TASK TO COMPLETE >> Say how many lines of the entries below include "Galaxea", giving nothing but that number.

Items from a dataset
* * * * *

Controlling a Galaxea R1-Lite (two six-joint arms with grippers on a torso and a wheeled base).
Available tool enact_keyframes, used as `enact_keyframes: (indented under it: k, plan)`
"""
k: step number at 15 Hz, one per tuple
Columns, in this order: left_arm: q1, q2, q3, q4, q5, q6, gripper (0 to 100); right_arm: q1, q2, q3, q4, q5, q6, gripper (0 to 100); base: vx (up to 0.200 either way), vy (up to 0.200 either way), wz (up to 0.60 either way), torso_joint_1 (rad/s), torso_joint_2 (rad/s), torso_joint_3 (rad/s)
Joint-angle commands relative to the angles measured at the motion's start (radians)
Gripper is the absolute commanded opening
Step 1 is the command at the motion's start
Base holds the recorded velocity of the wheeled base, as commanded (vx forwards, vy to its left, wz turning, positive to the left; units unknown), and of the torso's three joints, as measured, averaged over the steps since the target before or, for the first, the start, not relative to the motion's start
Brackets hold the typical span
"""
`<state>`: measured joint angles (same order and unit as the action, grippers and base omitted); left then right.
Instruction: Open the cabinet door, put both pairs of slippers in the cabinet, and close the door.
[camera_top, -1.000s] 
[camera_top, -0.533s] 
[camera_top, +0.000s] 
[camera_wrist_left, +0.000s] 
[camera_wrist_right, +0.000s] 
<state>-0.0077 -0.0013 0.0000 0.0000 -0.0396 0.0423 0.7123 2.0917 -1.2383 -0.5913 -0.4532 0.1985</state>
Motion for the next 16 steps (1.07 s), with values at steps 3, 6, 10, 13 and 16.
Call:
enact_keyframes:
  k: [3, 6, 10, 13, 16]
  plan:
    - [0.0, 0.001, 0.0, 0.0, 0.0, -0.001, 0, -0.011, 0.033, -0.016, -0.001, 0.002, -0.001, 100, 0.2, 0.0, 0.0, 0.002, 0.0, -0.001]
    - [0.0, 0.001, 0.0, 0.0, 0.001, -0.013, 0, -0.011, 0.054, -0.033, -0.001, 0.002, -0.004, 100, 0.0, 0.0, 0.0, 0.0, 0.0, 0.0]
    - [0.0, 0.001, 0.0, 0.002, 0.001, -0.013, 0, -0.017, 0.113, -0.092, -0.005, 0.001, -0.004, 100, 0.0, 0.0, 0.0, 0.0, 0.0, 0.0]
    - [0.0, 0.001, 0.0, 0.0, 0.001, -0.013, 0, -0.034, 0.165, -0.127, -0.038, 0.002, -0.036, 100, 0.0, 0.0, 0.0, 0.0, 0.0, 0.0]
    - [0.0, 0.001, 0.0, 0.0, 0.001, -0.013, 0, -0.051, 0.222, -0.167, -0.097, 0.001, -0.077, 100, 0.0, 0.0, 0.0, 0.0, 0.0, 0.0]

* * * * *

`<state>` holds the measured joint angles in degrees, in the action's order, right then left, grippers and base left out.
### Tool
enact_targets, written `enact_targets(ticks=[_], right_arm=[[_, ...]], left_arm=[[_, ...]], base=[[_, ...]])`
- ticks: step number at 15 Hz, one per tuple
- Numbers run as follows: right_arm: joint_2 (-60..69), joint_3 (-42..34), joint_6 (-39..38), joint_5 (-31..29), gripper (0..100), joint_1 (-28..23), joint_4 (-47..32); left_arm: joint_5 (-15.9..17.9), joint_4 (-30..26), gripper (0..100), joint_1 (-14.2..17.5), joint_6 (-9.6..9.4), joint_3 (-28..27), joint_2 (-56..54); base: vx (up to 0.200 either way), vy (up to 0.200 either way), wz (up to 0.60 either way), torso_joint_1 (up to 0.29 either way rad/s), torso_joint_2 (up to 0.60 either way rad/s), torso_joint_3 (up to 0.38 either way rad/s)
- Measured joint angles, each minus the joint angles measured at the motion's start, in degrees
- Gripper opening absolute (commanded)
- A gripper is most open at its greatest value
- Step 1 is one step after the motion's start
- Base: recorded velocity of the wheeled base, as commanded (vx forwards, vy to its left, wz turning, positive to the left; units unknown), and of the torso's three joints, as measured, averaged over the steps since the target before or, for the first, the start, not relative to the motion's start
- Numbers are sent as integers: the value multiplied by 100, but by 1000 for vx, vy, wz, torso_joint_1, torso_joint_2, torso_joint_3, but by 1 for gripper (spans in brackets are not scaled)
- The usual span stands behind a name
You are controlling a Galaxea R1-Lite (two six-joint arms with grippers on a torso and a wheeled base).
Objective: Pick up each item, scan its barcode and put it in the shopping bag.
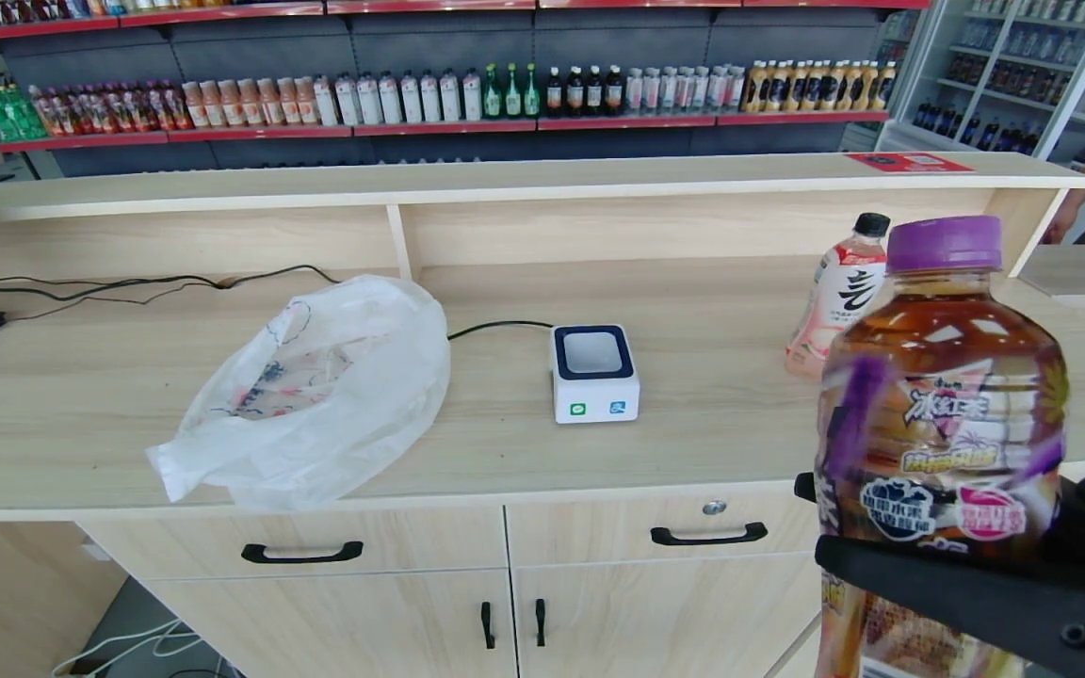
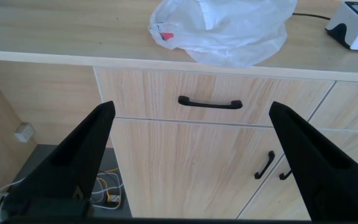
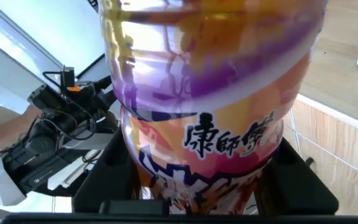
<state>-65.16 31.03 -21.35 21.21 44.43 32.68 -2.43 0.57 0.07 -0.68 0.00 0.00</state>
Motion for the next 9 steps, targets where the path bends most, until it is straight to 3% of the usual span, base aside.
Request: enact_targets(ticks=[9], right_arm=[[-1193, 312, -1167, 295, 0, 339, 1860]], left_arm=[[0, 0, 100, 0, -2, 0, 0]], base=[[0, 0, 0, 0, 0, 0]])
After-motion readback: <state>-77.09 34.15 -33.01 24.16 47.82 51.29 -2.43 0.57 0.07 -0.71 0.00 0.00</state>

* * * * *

EXERCISE RESPONSE >> 2